[[ Data segment open ]]

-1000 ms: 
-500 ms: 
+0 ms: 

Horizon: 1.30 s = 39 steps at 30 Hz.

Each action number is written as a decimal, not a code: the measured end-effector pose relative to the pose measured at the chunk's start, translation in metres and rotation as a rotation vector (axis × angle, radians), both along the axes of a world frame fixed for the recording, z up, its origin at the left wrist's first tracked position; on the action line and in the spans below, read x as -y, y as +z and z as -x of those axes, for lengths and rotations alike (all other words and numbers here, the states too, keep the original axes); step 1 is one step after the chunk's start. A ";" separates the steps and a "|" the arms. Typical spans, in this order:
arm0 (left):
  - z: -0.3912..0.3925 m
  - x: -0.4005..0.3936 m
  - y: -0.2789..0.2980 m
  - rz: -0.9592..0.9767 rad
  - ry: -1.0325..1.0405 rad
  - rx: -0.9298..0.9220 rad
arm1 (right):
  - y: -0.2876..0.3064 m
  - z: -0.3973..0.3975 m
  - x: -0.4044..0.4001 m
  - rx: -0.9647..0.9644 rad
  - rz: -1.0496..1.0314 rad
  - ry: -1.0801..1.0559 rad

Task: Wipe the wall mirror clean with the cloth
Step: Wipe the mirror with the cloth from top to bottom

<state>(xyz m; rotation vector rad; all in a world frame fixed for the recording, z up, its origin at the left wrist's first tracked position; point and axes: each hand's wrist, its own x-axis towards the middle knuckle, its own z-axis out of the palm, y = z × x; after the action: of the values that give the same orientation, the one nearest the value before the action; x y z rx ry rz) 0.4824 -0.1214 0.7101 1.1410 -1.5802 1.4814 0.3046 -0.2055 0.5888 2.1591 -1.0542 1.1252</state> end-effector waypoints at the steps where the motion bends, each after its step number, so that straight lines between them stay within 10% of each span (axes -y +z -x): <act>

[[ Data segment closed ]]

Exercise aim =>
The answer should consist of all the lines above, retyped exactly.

Output of the task =>
-1000 ms: 
-500 ms: 
+0 ms: 

Horizon: 1.30 s = 39 steps at 30 Hz.

Each action number is written as a decimal, not a code: the measured end-effector pose relative to the pose measured at the chunk's start, translation in metres and rotation as a rotation vector (axis × angle, radians), both along the axes of a world frame fixed for the recording, z up, its origin at the left wrist's first tracked position; on the action line and in the spans below, read x as -y, y as +z and z as -x of those axes, for lengths and rotations alike (all other words and numbers here, the states too, keep the original axes); step 1 is one step after the chunk's start. A ";" separates the steps and a "|" the arms. Typical spans, in this order:
arm0 (left):
  - z: -0.3912..0.3925 m
  - x: -0.4005..0.3936 m
  - y: -0.2789..0.2980 m
  - rz: -0.9592..0.9767 rad
  - ry: -1.0325..1.0405 rad
  - rx: -0.9298..0.9220 rad
arm1 (right):
  - y: -0.2876..0.3064 m
  - z: -0.3973..0.3975 m
  - x: -0.4044..0.4001 m
  - rx: -0.9647..0.9644 rad
  - rz: -1.0496..1.0314 rad
  - ry: -1.0801..1.0559 rad

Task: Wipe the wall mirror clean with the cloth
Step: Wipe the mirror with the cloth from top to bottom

<state>(xyz m; rotation vector rad; all in a world frame fixed for the recording, z up, its origin at the left wrist's first tracked position; point and axes: each hand's wrist, its own x-axis towards the middle knuckle, its own z-axis out of the palm, y = z × x; after the action: of the values that give the same orientation, the one nearest the value before the action; x y z rx ry rz) 0.4824 -0.1214 0.7101 1.1410 -1.5802 1.4814 0.3046 -0.2055 0.5888 2.1591 -1.0542 1.1252</state> end-effector waypoints at the steps where the motion bends, each after its step number, so that straight lines between them stay within 10% of each span (axes -y +z -x): <act>

This completes the answer.